RBC analyst Tom Narayan told Yahoo Finance that while he has high hopes for a future of self-driving robotaxis, the event is unlikely to send Tesla stock soaring.
“I think it's difficult to get excited on a stock on something so high level,” he said, noting that the launch will showcase Tesla’s big-picture vision for AI and autonomous vehicles — a vision that he says will probably take several years to become “financially meaningful” for the EV maker.
Narayan believes Tesla’s rapidly growing energy storage business will be another big boon for the company, as well as Tesla’s sale of EV credits that he says could generate “billions” next year.
Tesla CEO Elon Musk during the Milken Conference 2024 Global Conference Sessions in Beverly Hills, Calif., earlier in 2024. (REUTERS/David Swanson/File Photo)
(REUTERS / Reuters)
JPMorgan (JPM) analysts have a more cautious outlook on Tesla, giving it an Underperform rating. Though Tesla’s third quarter deliveries weren’t far below Wall Street’s recent forecasts, JPMorgan noted that deliveries were a long shot from the numbers analysts projected just a couple of years ago, before tempering their expectations. In October of 2022, JPMorgan said, analysts predicted that Tesla would deliver 651,000 EVs — about 29% more than the company actually reported for the period.

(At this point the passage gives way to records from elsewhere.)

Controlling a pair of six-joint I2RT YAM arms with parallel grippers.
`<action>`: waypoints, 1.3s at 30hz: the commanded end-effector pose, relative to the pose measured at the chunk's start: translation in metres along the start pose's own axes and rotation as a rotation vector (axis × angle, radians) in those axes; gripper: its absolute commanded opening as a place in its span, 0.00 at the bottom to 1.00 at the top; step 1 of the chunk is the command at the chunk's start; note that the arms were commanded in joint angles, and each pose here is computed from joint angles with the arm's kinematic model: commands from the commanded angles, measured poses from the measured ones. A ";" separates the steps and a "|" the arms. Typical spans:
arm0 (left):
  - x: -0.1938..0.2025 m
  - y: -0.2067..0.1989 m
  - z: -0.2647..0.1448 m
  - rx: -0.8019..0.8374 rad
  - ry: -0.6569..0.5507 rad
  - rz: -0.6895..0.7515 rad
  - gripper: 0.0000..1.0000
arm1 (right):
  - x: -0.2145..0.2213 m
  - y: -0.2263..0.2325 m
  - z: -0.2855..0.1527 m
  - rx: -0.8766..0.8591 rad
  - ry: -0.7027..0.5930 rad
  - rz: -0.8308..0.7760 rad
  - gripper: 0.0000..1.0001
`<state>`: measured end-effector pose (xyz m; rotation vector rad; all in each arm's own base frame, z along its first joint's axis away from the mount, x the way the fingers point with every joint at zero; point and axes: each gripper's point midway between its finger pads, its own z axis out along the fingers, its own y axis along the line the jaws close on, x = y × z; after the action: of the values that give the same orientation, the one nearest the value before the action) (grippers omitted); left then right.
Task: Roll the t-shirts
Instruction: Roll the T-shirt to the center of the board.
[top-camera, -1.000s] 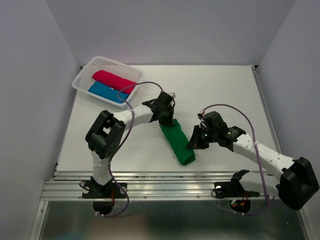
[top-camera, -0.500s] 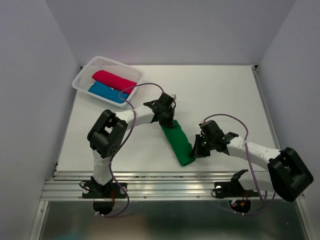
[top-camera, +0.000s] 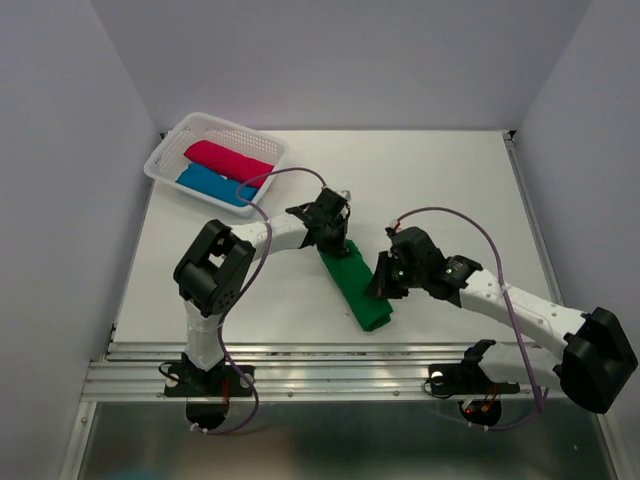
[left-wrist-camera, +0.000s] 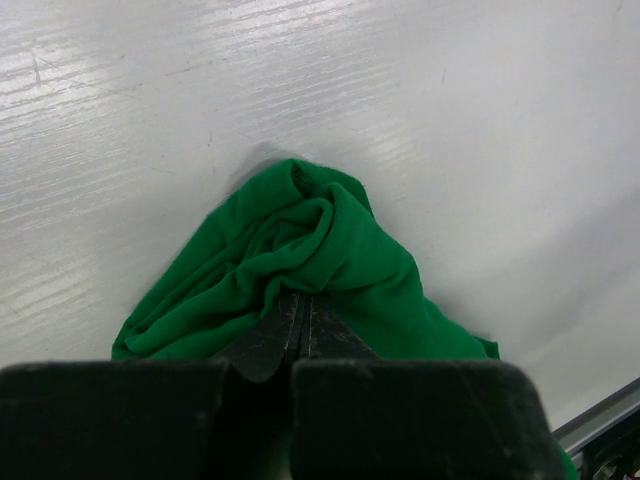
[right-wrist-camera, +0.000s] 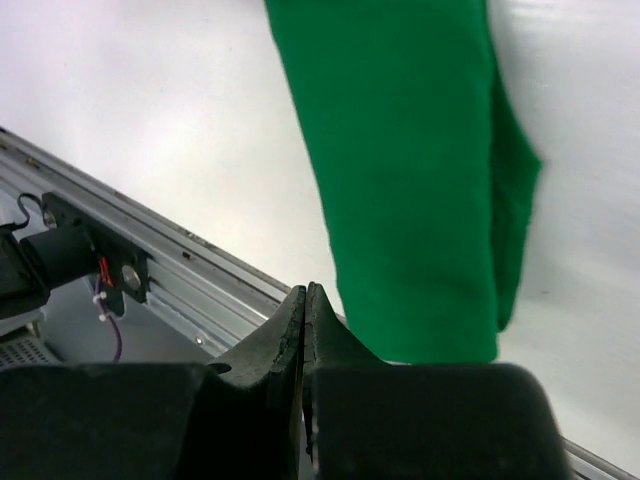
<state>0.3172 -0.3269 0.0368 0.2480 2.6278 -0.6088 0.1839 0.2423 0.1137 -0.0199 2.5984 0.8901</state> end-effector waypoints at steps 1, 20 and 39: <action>0.014 0.021 -0.003 -0.073 0.029 0.003 0.00 | 0.021 0.001 0.017 0.000 0.039 0.034 0.03; 0.053 0.041 -0.029 -0.079 0.042 -0.092 0.00 | 0.052 -0.111 0.029 0.432 0.038 0.047 0.01; 0.049 0.065 -0.103 -0.233 -0.083 -0.158 0.18 | -0.029 -0.102 0.011 0.647 -0.106 -0.166 0.04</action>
<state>0.2471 -0.2334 0.0506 -0.0225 2.6707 -0.4445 0.2138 0.1753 0.0408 0.0388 2.6765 0.0832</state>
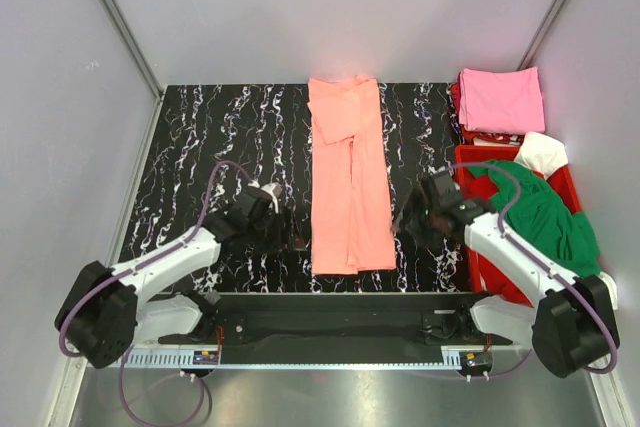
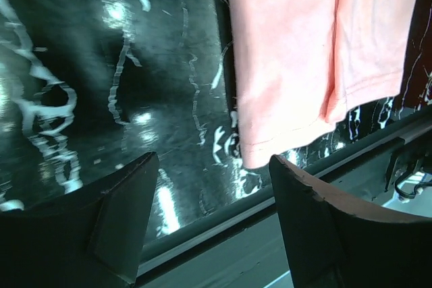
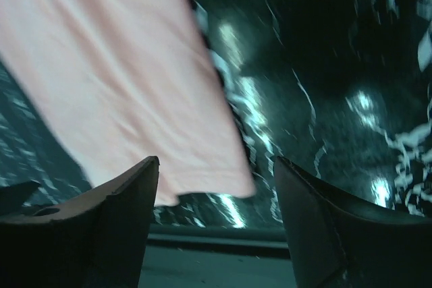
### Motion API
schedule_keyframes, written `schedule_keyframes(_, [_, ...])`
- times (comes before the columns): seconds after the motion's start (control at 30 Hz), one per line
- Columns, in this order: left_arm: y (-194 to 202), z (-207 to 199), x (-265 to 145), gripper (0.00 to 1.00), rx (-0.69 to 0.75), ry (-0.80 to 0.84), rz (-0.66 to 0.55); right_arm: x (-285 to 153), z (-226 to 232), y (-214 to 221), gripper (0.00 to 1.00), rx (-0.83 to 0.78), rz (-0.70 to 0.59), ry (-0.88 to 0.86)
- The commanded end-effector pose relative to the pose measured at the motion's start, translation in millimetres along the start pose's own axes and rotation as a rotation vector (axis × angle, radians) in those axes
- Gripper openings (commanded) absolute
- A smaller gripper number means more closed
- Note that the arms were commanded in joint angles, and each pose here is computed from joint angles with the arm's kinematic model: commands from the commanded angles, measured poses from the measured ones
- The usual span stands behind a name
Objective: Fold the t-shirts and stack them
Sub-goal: Fold the tshirt
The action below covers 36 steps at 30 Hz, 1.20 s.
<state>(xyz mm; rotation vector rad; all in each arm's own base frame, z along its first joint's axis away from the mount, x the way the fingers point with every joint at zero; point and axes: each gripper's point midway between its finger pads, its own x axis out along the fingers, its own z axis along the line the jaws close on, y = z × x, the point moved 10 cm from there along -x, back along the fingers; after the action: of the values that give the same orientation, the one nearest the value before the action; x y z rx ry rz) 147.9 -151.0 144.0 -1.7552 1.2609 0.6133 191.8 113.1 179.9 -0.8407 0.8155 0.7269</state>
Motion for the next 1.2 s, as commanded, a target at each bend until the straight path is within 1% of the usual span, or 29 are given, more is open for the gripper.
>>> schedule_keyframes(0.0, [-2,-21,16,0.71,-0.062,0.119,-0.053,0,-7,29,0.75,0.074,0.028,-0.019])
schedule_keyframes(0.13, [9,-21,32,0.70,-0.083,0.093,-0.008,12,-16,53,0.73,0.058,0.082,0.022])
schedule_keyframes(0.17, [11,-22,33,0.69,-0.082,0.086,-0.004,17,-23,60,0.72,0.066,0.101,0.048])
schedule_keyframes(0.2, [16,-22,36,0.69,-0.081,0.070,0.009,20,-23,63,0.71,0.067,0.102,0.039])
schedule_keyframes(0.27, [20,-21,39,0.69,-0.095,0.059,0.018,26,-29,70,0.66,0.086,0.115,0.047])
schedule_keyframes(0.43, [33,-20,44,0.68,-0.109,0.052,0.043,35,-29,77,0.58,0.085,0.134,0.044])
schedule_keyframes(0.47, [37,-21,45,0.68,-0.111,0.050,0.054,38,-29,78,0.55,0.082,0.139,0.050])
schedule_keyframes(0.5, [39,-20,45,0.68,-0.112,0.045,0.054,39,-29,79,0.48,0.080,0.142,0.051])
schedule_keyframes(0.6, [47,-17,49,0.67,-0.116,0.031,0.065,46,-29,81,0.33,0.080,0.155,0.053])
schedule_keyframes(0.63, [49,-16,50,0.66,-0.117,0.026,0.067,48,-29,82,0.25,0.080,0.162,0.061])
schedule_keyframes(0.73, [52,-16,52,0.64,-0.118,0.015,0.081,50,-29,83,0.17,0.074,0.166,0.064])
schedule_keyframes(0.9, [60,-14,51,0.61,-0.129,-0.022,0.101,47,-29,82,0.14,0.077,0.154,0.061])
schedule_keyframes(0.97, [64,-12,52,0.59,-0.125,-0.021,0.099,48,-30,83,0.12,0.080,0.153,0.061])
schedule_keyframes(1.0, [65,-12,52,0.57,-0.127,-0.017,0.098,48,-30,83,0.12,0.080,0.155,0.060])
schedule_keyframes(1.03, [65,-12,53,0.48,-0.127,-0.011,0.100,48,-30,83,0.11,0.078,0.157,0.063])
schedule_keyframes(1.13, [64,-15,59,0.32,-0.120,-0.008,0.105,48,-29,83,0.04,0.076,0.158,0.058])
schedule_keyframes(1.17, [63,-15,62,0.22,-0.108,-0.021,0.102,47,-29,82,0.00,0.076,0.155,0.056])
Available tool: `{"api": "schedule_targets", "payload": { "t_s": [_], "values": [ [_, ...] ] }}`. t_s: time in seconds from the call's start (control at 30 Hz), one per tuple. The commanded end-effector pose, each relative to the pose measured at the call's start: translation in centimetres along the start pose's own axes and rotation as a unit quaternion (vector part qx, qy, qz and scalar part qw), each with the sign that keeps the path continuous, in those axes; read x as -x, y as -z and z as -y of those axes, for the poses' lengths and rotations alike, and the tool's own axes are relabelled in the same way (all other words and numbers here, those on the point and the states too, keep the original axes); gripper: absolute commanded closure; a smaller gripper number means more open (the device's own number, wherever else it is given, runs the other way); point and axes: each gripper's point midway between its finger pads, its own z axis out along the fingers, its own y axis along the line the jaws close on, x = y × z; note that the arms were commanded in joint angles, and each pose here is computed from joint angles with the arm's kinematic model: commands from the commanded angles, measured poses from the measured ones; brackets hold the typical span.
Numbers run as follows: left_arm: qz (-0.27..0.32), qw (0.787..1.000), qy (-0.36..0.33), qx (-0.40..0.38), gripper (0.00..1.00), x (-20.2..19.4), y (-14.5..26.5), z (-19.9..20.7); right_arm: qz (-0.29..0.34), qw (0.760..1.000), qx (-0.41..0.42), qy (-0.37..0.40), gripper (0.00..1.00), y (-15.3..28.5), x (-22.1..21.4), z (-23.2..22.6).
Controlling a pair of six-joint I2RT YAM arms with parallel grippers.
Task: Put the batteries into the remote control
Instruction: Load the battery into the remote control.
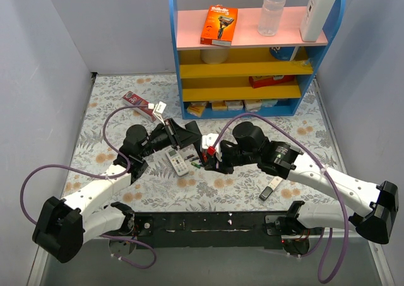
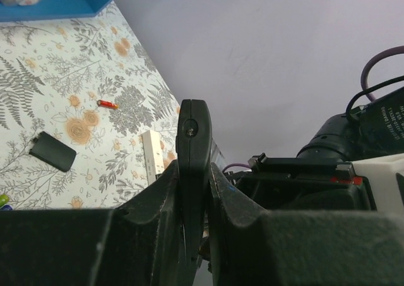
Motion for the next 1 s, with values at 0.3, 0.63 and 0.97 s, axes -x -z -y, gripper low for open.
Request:
{"api": "schedule_targets", "payload": {
  "t_s": [0.3, 0.63, 0.97],
  "values": [
    [0.071, 0.995, -0.022, 0.073, 1.0, 1.1, 1.1, -3.1, 0.026, 0.972, -0.134, -0.19, 0.46, 2.1, 3.5, 3.1],
    [0.08, 0.992, -0.017, 0.091, 1.0, 2.0, 0.4, -3.8, -0.007, 0.932, -0.21, -0.294, 0.33, 0.1, 3.4, 5.0],
    [0.081, 0.992, 0.008, 0.099, 1.0, 2.2, 0.3, -3.7, -0.063, 0.908, -0.24, -0.338, 0.3, -1.4, 2.4, 5.4]
  ]
}}
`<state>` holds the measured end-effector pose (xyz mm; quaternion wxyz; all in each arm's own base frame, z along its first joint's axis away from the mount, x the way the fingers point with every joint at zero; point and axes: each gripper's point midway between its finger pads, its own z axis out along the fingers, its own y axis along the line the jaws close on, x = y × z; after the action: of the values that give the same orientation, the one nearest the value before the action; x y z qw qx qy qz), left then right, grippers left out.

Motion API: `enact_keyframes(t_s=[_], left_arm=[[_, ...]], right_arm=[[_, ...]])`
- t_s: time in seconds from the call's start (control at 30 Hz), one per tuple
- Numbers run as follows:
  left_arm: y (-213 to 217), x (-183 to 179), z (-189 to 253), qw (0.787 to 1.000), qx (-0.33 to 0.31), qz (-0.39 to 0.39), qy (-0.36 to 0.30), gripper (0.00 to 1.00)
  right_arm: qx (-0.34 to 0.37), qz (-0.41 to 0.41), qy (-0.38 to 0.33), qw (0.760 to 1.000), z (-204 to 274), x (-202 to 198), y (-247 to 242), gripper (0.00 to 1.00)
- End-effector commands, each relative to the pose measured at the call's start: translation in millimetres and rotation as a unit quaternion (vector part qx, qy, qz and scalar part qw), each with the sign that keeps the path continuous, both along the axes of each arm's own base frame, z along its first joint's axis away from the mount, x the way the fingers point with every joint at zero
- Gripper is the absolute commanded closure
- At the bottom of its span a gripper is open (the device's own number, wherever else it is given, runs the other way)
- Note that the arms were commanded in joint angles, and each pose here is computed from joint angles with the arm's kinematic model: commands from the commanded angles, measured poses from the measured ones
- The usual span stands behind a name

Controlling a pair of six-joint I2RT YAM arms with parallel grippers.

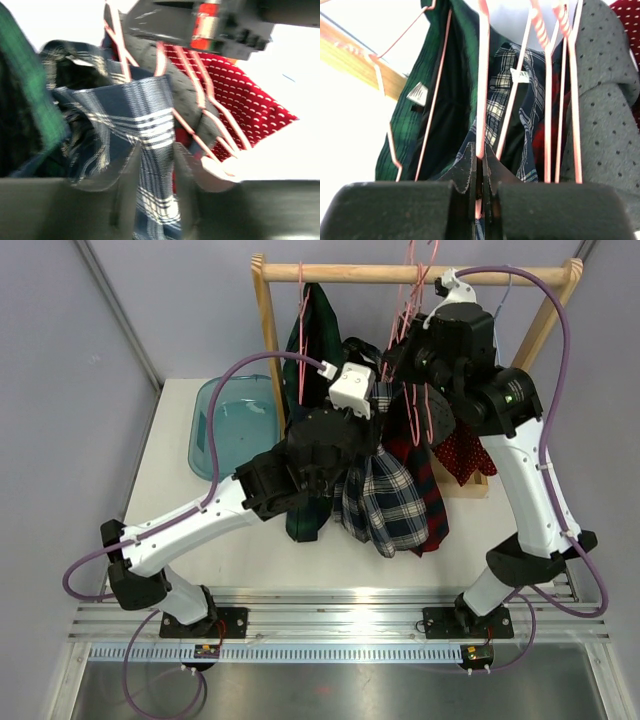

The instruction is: Remove the skirt from the hanger

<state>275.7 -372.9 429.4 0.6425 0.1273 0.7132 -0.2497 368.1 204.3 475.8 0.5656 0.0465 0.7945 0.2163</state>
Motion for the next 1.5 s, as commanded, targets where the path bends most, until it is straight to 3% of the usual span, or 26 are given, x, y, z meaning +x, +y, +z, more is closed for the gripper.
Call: enact_keyframes(t_s=[0.0, 0.17, 0.6, 0.97, 1.0, 1.07, 1.1, 1.13, 1.2, 1.23, 1.27, 1.3, 1.33, 1.37, 1.43, 1.47], left_arm=[[30, -10, 54, 0.998, -0.040, 0.032, -0.045, 0.84], [37, -32, 56, 0.998, -0.035, 0.030, -0.044, 1.00], [51, -85, 0, 0.999, -0.037, -0.011, -0.002, 1.00], [46, -113, -37, 1.000, 0.006, -0.015, 0.014, 1.00], [47, -121, -21, 1.000, -0.001, -0.019, 0.015, 1.00], [64, -128, -20, 0.997, 0.075, 0.024, -0.008, 1.00], [66, -152, 10, 0.997, 0.073, 0.009, -0.026, 1.00], [89, -152, 24, 0.990, 0.110, 0.066, -0.054, 1.00], [90, -179, 47, 0.969, 0.201, 0.080, -0.118, 1.00], [94, -184, 78, 0.979, 0.146, 0.107, -0.094, 1.00], [112, -185, 91, 0.940, 0.288, 0.116, -0.139, 1.00], [107, -196, 101, 0.940, 0.294, 0.083, -0.151, 1.00], [103, -201, 119, 0.978, 0.168, 0.067, -0.099, 1.00], [115, -197, 139, 0.960, 0.228, 0.057, -0.155, 1.00], [105, -203, 149, 0.965, 0.202, 0.059, -0.157, 1.00], [122, -195, 172, 0.964, 0.193, 0.069, -0.170, 1.00]], right_arm=[[0.061, 0.044, -0.089, 0.993, 67, -49, -10, 1.00], [0.082, 0.045, -0.110, 0.989, 84, -69, -21, 1.00], [0.101, 0.016, -0.156, 0.982, 124, -92, -49, 1.00], [0.120, 0.030, -0.147, 0.981, 119, -113, -55, 1.00], [0.112, 0.030, -0.137, 0.984, 111, -115, -56, 1.00], [0.115, 0.032, -0.146, 0.982, 113, -136, -69, 1.00], [0.106, 0.031, -0.138, 0.984, 103, -137, -70, 1.00], [0.112, 0.040, -0.156, 0.980, 109, -158, -82, 1.00], [0.107, 0.045, -0.162, 0.980, 98, -167, -86, 1.00], [0.108, 0.045, -0.168, 0.979, 96, -175, -91, 1.00], [0.115, 0.045, -0.178, 0.976, 94, -191, -102, 1.00], [0.115, 0.042, -0.182, 0.976, 93, -198, -108, 1.00], [0.120, 0.039, -0.191, 0.973, 94, -213, -118, 1.00], [0.122, 0.037, -0.193, 0.973, 93, -219, -123, 1.00], [0.121, 0.034, -0.184, 0.975, 85, -232, -133, 1.00], [0.127, 0.029, -0.192, 0.973, 86, -245, -143, 1.00]])
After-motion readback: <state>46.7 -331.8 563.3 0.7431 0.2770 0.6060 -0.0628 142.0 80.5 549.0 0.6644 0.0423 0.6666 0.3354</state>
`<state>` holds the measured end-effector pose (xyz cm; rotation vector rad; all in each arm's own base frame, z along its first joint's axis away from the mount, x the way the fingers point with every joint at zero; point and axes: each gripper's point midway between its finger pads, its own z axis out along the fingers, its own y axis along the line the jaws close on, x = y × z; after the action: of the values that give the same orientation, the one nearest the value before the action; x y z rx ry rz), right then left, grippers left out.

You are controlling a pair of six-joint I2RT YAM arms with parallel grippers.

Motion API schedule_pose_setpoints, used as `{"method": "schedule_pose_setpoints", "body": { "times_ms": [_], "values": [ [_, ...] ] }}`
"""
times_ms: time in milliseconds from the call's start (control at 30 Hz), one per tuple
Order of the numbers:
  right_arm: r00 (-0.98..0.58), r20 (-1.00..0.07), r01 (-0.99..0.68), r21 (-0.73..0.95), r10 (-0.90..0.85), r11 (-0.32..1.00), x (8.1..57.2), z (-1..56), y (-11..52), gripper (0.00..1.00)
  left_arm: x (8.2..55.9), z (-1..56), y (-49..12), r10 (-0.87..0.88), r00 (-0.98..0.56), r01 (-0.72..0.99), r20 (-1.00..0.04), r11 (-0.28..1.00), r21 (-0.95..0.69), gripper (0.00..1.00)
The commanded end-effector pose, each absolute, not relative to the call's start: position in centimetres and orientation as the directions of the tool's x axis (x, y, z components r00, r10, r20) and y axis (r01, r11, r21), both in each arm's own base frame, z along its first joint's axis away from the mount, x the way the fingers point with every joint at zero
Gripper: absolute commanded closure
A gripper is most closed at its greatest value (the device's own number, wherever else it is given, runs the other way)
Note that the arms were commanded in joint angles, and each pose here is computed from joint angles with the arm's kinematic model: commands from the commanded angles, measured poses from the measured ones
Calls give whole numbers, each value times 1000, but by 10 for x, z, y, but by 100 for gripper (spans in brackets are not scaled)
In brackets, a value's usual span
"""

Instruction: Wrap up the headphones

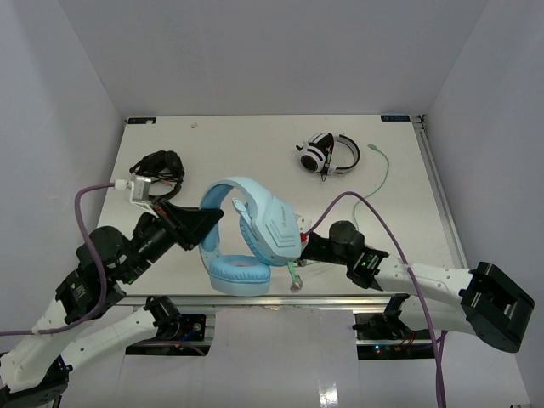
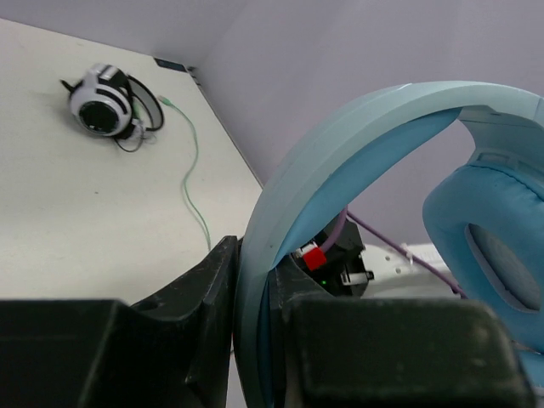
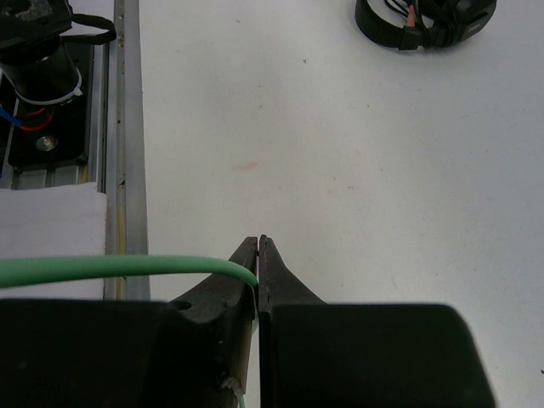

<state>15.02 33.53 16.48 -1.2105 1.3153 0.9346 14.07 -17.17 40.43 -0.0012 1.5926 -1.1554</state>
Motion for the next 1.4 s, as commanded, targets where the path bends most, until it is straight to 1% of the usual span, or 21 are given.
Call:
{"method": "schedule_pose_setpoints", "body": {
  "times_ms": [0,133,200,267,400,467,567,733,867,967,1033,1100,1200,1367],
  "values": [
    [156,-986,-976,-162,-52,143,152,209,352,92,111,426,-213,-475,-469,706,-745,304,-639,100],
    [163,-985,-975,-169,-53,142,158,221,361,92,103,406,-238,-344,-507,752,-791,272,-600,100],
    [154,-985,-974,-165,-79,156,164,220,362,92,102,391,-248,-279,-516,768,-810,268,-582,100],
    [153,-983,-967,-170,-101,191,172,222,362,92,104,369,-253,-211,-504,785,-838,292,-546,100],
    [142,-977,-939,-184,-159,291,194,227,352,92,110,316,-255,-120,-534,761,-837,364,-537,100],
    [127,-976,-932,-179,-176,317,203,230,346,92,114,292,-255,-81,-552,742,-830,405,-534,100],
    [88,-980,-916,-151,-180,372,223,244,333,92,121,266,-252,-40,-569,715,-821,470,-518,100],
    [28,-977,-891,-121,-212,437,245,256,315,92,129,250,-252,-31,-591,679,-806,521,-518,100],
    [5,-972,-883,-114,-233,455,248,271,310,92,152,222,-248,-39,-631,574,-775,648,-500,100],
    [-13,-972,-883,-100,-236,458,245,276,308,92,176,196,-237,-64,-640,460,-766,767,-448,100],
    [-12,-972,-888,-97,-233,449,244,278,309,92,192,183,-227,-80,-626,381,-776,836,-394,100],
    [-40,-963,-894,-84,-265,441,240,268,307,92,208,163,-216,-75,-625,287,-777,904,-318,100],
    [-59,-959,-898,-71,-278,435,238,261,306,92,222,148,-208,-70,-629,198,-774,949,-246,100],
    [-94,-956,-916,-27,-279,400,228,255,310,92,235,140,-207,-88,-628,120,-774,971,-207,100]
  ]
}}
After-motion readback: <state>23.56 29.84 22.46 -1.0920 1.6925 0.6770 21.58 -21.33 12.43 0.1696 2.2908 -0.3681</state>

And its self-driving vehicle dreams could face barriers to mainstream acceptance. Companies' efforts to integrate autonomous taxis into city traffic have so far gone haywire. Alphabet-owned (GOOG) Waymo was investigated by the federal government after crashes and traffic violations this spring, and in June, the company recalled its fleet of nearly 700 driverless cars. General Motors-owned (GM) Cruise suspended operations last year when a driverless cab hit a pedestrian and dragged her 20 feet.
JPMorgan on Thursday lowered its full-year guidance for Tesla's earnings per share to $0.60 from $0.64, adding that its underperformance in the third quarter means Tesla could face its first ever year in which deliveries fail to grow. They said that because of an ongoing disconnect between Tesla’s fundamentals and stock market hype, a 2024 deliveries miss would be “another contributing factor to cause more investors to pay more attention to the growing gap between fundamentals and valuation” rather than “any sort of ‘ah ha’ moment” in which the stock plummets.
Laura Bratton is a reporter for Yahoo Finance.